The contention that the company contracted to pay the loss under the policy only to the mortgagee named is hypertechnical. We have seen that no relation of personal confidence is involved; and there would be as little reason in holding that the rights of the mortgagee in such case are not assignable as in holding that he might not assign a collateral note made payable to him, on the ground that only he had been named as payee.

Our conclusion that, in the absence of restriction in the policy or in the mortgage clause itself, the mortgagee may, without the consent of the company, transfer his rights under the policy along with the mortgage debt, is supported by all of the authorities which we have been able to find bearing directly on the question involved. Cooley's Briefs on Insurance (2d Ed.) vol. 2, 1768; 6 Couch on Insurance 5152; Whiting v. Burkhardt, 178 Mass. 535, 60 N.E. 1, 52 L. R. A. 788, 86 Am. St. Rep. 503; Breeyear v. Rockingham Farmers' Mut. Fire Ins. Co., 71 N. H. 445, 52 A. 860; Sun Fire Office v. Fraser, 5 Kan. App. 63, 47 P. 327, 329; Dickey v. Pocomoke City Nat. Bank, 89 Md. 280, 43 A. 33; Key v. Continental Ins. Co., 101 Mo. App. 344, 74 S.W. 162.

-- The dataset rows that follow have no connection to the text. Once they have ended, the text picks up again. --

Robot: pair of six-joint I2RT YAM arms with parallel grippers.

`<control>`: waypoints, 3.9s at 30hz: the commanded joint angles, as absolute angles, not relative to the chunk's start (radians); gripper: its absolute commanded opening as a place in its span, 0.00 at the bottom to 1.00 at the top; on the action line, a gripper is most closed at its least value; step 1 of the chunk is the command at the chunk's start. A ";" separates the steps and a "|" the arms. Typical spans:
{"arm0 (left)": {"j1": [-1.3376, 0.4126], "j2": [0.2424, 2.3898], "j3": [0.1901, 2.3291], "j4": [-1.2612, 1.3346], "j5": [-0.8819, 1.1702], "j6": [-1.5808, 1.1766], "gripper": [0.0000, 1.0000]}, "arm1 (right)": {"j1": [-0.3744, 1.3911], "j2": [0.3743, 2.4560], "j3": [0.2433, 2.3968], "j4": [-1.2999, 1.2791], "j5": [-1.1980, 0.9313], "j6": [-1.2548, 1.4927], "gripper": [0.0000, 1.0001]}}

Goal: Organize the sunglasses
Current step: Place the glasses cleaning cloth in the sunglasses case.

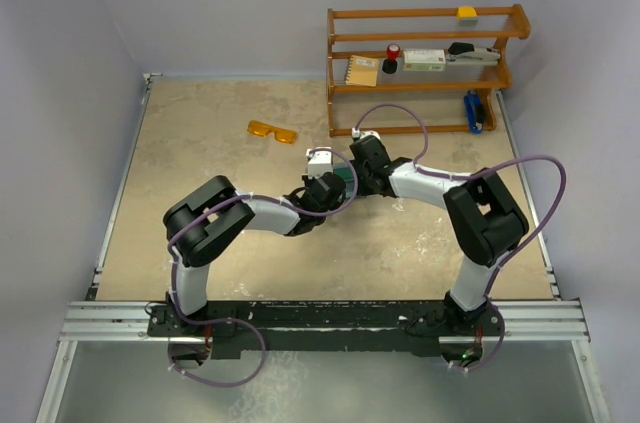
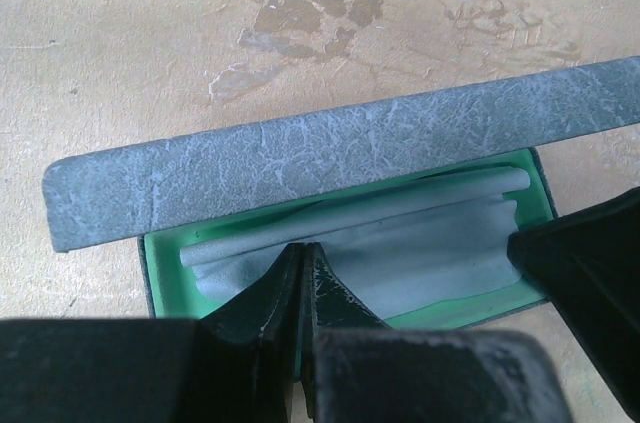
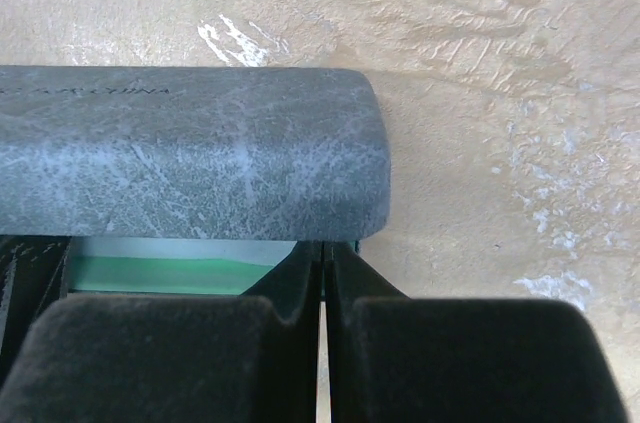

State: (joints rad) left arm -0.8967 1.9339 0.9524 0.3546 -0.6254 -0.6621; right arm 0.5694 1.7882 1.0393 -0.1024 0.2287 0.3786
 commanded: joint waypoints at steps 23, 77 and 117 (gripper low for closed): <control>-0.885 1.940 0.971 0.327 -0.603 -0.669 0.00 | 0.567 1.788 1.108 -0.037 0.046 0.350 0.00; -0.860 1.730 0.890 0.093 -0.676 -0.615 0.00 | 0.568 1.840 1.090 -0.069 0.081 0.369 0.00; -0.860 1.914 1.049 0.182 -0.555 -0.561 0.00 | 0.567 1.864 1.103 -0.087 0.112 0.373 0.00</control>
State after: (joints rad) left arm -0.8642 1.8912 0.9977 0.1558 -0.5705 -0.5804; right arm 0.5709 1.8339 1.0828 -0.0525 0.0860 0.3737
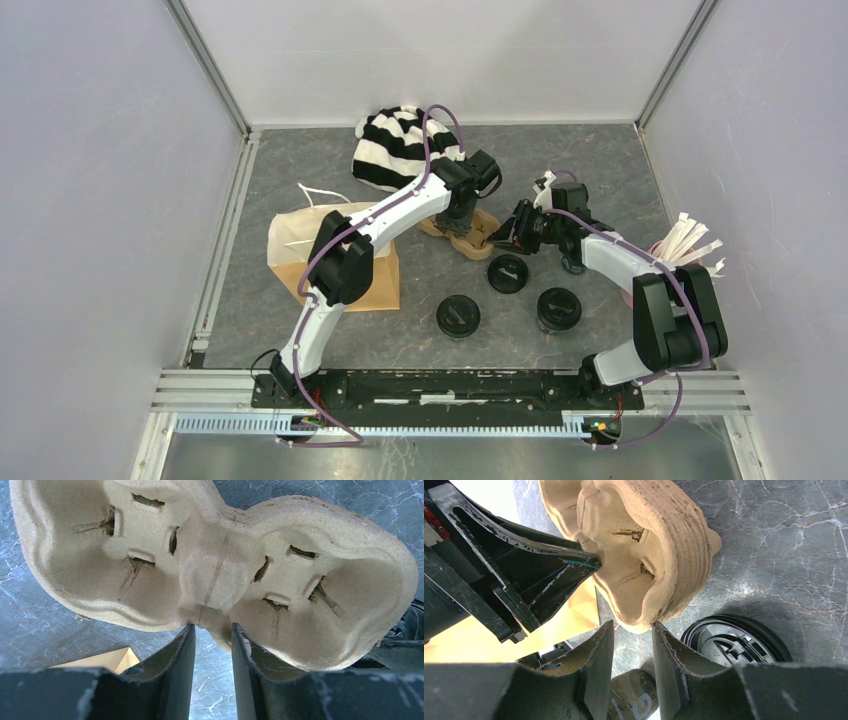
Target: Pack the takeout coffee
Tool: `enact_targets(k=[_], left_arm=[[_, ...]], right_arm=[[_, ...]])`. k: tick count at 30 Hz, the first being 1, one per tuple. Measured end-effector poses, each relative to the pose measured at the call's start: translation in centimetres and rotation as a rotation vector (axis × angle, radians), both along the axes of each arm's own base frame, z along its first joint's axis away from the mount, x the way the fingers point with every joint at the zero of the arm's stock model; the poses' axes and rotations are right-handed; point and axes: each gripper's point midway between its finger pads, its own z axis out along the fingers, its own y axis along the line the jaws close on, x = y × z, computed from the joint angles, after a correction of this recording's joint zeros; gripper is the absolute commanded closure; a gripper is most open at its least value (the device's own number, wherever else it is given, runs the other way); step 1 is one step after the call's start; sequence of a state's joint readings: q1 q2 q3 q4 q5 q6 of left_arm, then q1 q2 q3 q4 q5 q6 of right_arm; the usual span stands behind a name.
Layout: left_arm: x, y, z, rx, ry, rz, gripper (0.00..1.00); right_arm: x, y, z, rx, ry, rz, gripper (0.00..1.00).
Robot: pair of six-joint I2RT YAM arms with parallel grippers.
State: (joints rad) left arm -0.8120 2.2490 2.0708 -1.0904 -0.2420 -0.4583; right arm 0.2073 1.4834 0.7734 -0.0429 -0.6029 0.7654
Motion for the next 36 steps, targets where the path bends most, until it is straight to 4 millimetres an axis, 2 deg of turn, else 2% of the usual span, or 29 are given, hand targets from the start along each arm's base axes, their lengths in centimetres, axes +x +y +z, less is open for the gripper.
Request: enact_targets(k=[9, 17, 24, 36], left_arm=[[0.0, 0.0, 0.0, 0.0, 0.0, 0.0, 0.62], [-0.2, 0.0, -0.2, -0.001, 0.009, -0.002, 0.62], [-0.1, -0.1, -0.1, -0.007, 0.004, -0.003, 0.63], [-0.1, -0.1, -0.1, -0.007, 0.005, -0.002, 0.64]], right_arm=[[1.3, -1.4, -0.6, -0.055, -0.016, -0.027, 0.6], [2.9, -1.6, -0.4, -0.076, -0.048, -0.025, 0.63], [3.1, -1.7, -0.7, -0.088, -0.04, -0.021, 0.64], [4.1, -2.1, 0.2, -0.112, -0.074, -0.023, 0.65]])
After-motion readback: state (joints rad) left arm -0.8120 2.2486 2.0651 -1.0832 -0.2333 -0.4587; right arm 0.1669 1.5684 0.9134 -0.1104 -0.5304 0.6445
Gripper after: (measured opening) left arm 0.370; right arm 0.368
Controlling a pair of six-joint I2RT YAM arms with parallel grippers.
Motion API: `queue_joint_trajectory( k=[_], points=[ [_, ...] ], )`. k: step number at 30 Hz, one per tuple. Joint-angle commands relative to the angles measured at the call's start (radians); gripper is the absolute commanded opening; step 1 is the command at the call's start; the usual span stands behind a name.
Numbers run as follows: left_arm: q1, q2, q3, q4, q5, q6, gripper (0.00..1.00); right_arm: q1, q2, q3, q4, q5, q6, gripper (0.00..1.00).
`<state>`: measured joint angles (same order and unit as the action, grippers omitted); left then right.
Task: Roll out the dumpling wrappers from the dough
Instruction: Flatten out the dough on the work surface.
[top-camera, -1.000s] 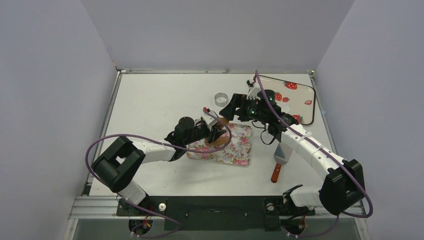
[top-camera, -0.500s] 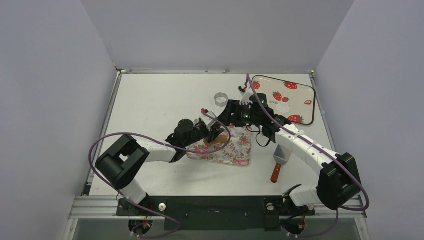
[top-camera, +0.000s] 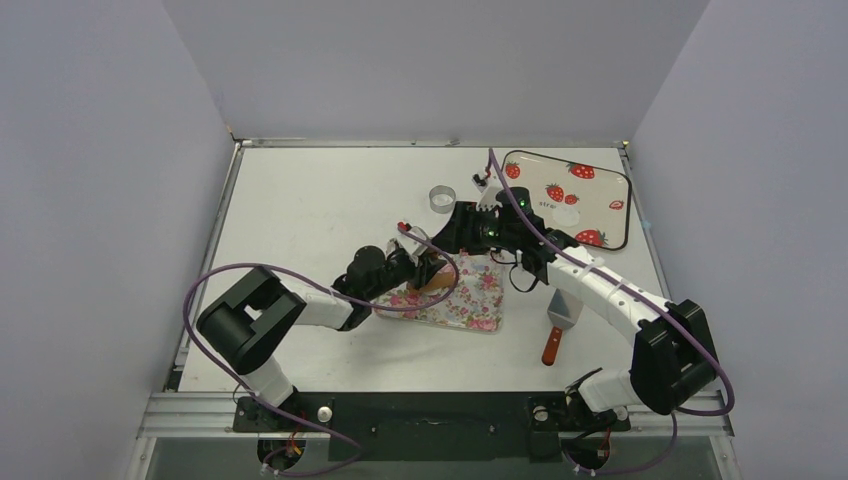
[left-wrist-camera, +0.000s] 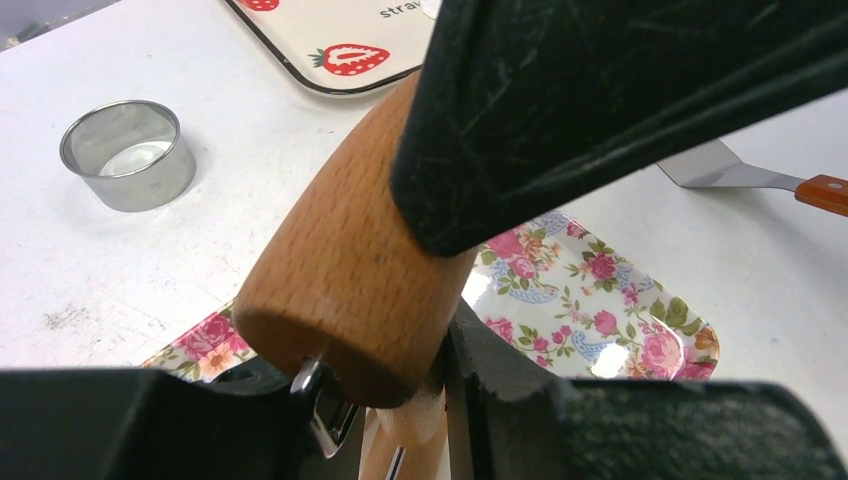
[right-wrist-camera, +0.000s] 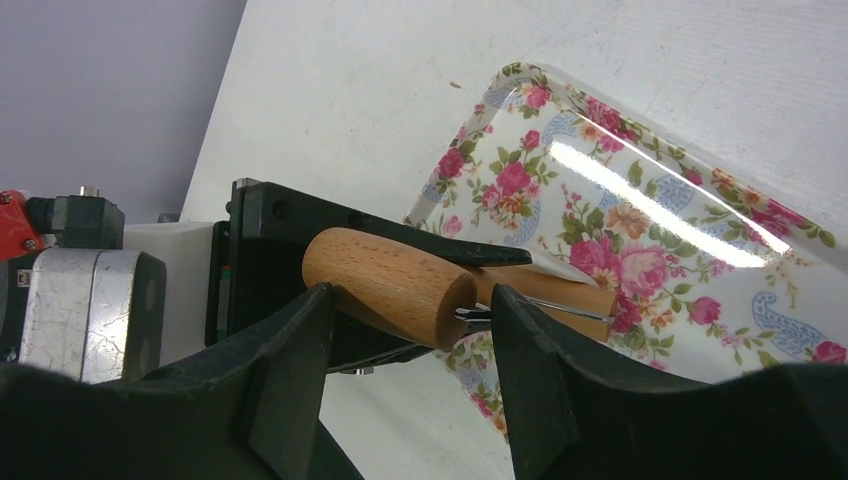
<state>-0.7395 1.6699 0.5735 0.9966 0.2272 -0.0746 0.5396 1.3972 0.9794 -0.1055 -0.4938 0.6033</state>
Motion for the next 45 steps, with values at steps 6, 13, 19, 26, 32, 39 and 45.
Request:
queue_joint_trajectory(
  k=[6, 13, 19, 26, 32, 39, 45],
  points=[
    [-0.037, 0.068, -0.031, -0.010, -0.021, -0.013, 0.00, 0.041, 0.040, -0.018, -0.054, 0.061, -0.035, 0.49],
    [-0.076, 0.087, -0.085, -0.014, -0.009, -0.105, 0.00, 0.040, 0.020, -0.033, -0.068, 0.064, -0.050, 0.48],
    [-0.099, 0.089, -0.123, -0.027, -0.021, -0.094, 0.00, 0.040, 0.016, -0.032, -0.072, 0.064, -0.053, 0.48],
    [-0.099, 0.099, -0.123, -0.039, -0.008, -0.065, 0.00, 0.041, -0.014, -0.044, -0.074, 0.081, -0.051, 0.48],
    [-0.113, 0.102, -0.123, -0.047, 0.003, -0.068, 0.00, 0.039, -0.031, -0.057, -0.078, 0.088, -0.050, 0.48],
    [-0.119, 0.103, -0.130, -0.055, 0.003, -0.066, 0.00, 0.037, -0.040, -0.061, -0.081, 0.092, -0.051, 0.48],
    [-0.131, 0.107, -0.148, -0.058, 0.002, -0.070, 0.00, 0.036, -0.049, -0.069, -0.083, 0.093, -0.050, 0.48]
  ],
)
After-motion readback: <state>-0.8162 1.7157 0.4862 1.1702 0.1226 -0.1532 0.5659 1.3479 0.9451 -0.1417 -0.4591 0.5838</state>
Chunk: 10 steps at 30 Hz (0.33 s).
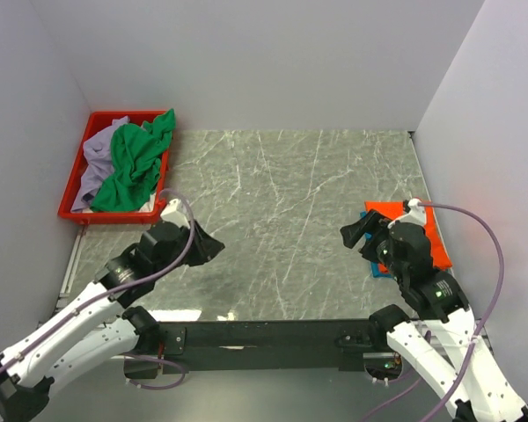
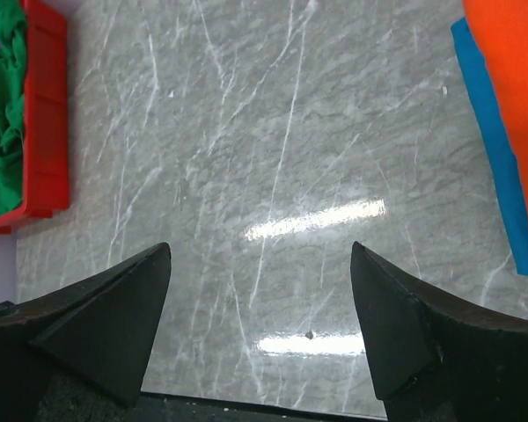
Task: Fold and stack the t-shirts
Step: Reset both grippers
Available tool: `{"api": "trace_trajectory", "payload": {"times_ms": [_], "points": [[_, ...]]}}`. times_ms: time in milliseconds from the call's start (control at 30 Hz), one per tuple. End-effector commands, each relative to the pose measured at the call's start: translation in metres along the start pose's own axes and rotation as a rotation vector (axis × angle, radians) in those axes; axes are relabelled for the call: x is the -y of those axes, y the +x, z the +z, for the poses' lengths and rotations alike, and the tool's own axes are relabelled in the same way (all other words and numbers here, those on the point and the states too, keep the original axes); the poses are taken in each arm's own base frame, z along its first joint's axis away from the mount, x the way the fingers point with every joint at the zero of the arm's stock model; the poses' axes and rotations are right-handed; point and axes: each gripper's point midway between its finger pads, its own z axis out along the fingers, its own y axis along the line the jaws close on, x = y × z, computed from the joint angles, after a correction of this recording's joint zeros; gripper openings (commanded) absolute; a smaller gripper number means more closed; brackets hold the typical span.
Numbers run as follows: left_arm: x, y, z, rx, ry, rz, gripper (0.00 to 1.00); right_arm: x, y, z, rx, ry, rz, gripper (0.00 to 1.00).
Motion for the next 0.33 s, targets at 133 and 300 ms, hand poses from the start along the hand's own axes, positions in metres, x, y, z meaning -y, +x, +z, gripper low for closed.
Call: {"api": "trace_trajectory", "payload": {"times_ms": [133,300], "points": [[-0.0159,0.0007,-0.0116,0.064,-0.016,-0.039,0.25,0.0089,0.0205,0.0030,-0.056,-0.010,-0.054,0.89],[-0.0161,-0.0021,-0.0106,0.075,-0.024,-0.044,0.25,0.0063,0.0120,-0.0003,-0.041,-0.003,-0.071,0.90]]}}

The rule established by the authorities is thus stated in Cooley's Briefs on Insurance (2d Ed.) vol. 2, pp. 1768, 1769: "In the absence of a special clause to the contrary, there is no reason why a collateral assignment without the consent of the company should not be valid as between the parties, operating, the courts say, as an `equitable assignment.' * * * A pledge of a policy as security for a debt is similar in its effects to an assignment as collateral, and, like it, is valid without the consent of the company, even though such consent is necessary to the validity of an assignment (Ellis v. Kreutzinger, 27 Mo. 311, 72 Am. Dec. 270). And still less is the company's consent necessary where the pledge is made by a mortgagee or his assignee, to whom the loss has been made payable."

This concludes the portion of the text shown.